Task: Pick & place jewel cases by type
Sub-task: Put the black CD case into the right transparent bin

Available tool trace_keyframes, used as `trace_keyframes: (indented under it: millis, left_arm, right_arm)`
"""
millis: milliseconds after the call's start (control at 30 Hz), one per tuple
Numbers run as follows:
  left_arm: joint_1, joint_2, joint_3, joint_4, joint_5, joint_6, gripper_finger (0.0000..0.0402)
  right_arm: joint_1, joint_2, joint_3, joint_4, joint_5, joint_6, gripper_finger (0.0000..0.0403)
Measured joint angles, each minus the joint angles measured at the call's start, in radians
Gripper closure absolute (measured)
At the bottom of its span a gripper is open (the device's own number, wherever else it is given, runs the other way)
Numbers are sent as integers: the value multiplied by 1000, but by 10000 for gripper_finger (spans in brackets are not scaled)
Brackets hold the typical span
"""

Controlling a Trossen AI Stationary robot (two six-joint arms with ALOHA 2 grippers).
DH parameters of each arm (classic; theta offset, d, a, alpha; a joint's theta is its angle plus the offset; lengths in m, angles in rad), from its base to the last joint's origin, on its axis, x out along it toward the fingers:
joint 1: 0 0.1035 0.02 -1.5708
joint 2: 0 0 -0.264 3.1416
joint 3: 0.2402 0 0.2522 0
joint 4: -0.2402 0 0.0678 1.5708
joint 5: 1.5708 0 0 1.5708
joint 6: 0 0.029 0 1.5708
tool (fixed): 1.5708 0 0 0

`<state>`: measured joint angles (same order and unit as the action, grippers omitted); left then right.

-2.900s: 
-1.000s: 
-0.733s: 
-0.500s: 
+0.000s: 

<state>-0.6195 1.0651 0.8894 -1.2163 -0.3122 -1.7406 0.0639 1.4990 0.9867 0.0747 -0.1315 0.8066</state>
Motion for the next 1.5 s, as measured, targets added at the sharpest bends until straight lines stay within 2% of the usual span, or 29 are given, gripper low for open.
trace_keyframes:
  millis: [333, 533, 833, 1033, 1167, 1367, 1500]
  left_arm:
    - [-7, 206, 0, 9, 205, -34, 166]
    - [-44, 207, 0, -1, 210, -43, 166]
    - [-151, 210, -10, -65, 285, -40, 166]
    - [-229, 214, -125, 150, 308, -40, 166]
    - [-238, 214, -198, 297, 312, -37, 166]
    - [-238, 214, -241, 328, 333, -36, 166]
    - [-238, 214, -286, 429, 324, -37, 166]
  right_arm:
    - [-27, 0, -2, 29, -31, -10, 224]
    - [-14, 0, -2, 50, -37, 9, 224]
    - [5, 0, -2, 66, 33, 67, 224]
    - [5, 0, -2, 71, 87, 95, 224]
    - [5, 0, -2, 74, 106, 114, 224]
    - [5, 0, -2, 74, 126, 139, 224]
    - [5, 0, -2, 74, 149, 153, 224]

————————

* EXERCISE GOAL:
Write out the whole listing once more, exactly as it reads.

* OUTPUT FOR THIS TASK:
Task: Pick & place jewel cases by type
Sub-task: Put the black CD case into the right transparent bin

Available tool trace_keyframes, used as `trace_keyframes: (indented under it: millis, left_arm, right_arm)`
"""
millis: milliseconds after the call's start (control at 30 Hz), one per tuple
Numbers run as follows:
  left_arm: joint_1, joint_2, joint_3, joint_4, joint_5, joint_6, gripper_finger (0.0000..0.0402)
  right_arm: joint_1, joint_2, joint_3, joint_4, joint_5, joint_6, gripper_finger (0.0000..0.0403)
Measured joint angles, each minus the joint angles measured at the call's start, in radians
Gripper closure absolute (measured)
At the bottom of its span a gripper is open (the device's own number, wherever else it is given, runs the other way)
Numbers are sent as integers: the value multiplied by 1000, but by 10000 for gripper_finger (spans in brackets are not scaled)
Brackets hold the typical span
"""

Controlling a Trossen AI Stationary robot (two six-joint arms with ALOHA 2 grippers).
DH parameters of each arm (classic; theta offset, d, a, alpha; a joint's theta is its angle plus the offset; lengths in m, angles in rad), from its base to the last joint's origin, on its axis, x out along it toward the fingers:
joint 1: 0 0.1035 0.02 -1.5708
joint 2: 0 0 -0.264 3.1416
joint 3: 0.2402 0 0.2522 0
joint 4: -0.2402 0 0.0678 1.5708
joint 5: 1.5708 0 0 1.5708
joint 6: 0 0.029 0 1.5708
tool (fixed): 1.5708 0 0 0

`<state>`: measured joint angles (same order and unit as the action, grippers omitted); left then right.

-2.900s: 
-1.000s: 
-0.733s: 
-0.500s: 
+0.000s: 

<state>-0.6195 1.0651 0.8894 -1.2163 -0.3122 -1.7406 0.0639 1.4990 0.9867 0.0747 -0.1315 0.8066</state>
Motion for the next 1.5 s, as measured, targets added at the sharpest bends until straight lines stay within 2% of the usual span, or 29 are given, gripper low for open.
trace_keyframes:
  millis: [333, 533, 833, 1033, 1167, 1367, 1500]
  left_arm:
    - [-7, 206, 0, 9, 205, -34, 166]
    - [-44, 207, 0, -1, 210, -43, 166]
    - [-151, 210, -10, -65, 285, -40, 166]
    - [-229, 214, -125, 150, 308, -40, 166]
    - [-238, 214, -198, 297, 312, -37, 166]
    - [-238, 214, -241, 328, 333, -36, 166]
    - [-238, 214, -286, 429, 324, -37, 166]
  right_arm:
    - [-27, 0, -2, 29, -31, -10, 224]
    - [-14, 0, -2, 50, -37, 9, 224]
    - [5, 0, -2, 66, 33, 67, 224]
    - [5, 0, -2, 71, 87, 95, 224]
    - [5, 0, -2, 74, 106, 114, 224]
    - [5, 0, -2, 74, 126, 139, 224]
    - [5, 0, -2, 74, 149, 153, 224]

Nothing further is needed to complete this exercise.